For instance, even with these new regulations, SSL/TLS can still provide some privacy from your ISP’s prying eyes.  When using HTTPS, a network observer cannot see the specific page you have visited on a website, but they can still see the hostname.

This means that HTTPS prevents your ISP from seeing what you have searched for on Google. But they will be able to see that you navigated from Google to WebMD.com, and then to Diabetes.org. This demonstrates the trivial ease with which a network-level observer with aggregate data can identify what you are doing, even with some protections. (By the way, this is another good reason for you to adopt HTTPS for your site. Give your users the ability to value and prioritize their privacy instead of taking that decision away from them by only offering HTTP).

Users could go further and bolster their protections by also using a VPN – which would encrypt all traffic from their local computer and effectively blind their ISP. But in the digital realm, privacy and safety are usually unrelated. So unless your VPN provider isn’t rubbish – which is a big assumption to make – you may be sacrificing one protection for another.

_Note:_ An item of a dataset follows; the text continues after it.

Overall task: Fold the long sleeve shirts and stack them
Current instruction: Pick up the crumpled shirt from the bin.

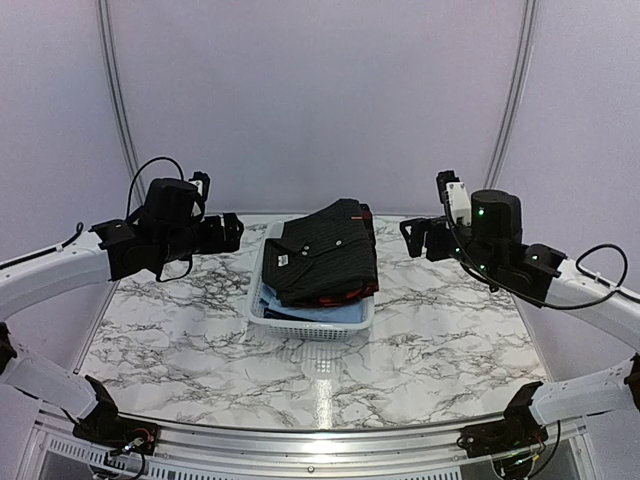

By using a VPN you are really just shifting your exposure instead of limiting it. After all, instead of your ISP seeing everything you’re doing, now your VPN provider will. Given that there is less oversight over VPN providers, they may not provide any privacy improvement at all.

So that is another technology solution which fails to really work…

This does not even get into the topic of usability or the fact that keeping a shred of privacy online will take money, know-how, and the inevitable troubleshooting and inconveniences of such a complicated method just to do some simple web browsing.

So, what’s more reasonable – to play a cat and mouse game with various protocols, services, and software to keep your basic privacy rights intact? Or would it be better for our government to start taking our digital rights seriously, and start passing sensible legislation?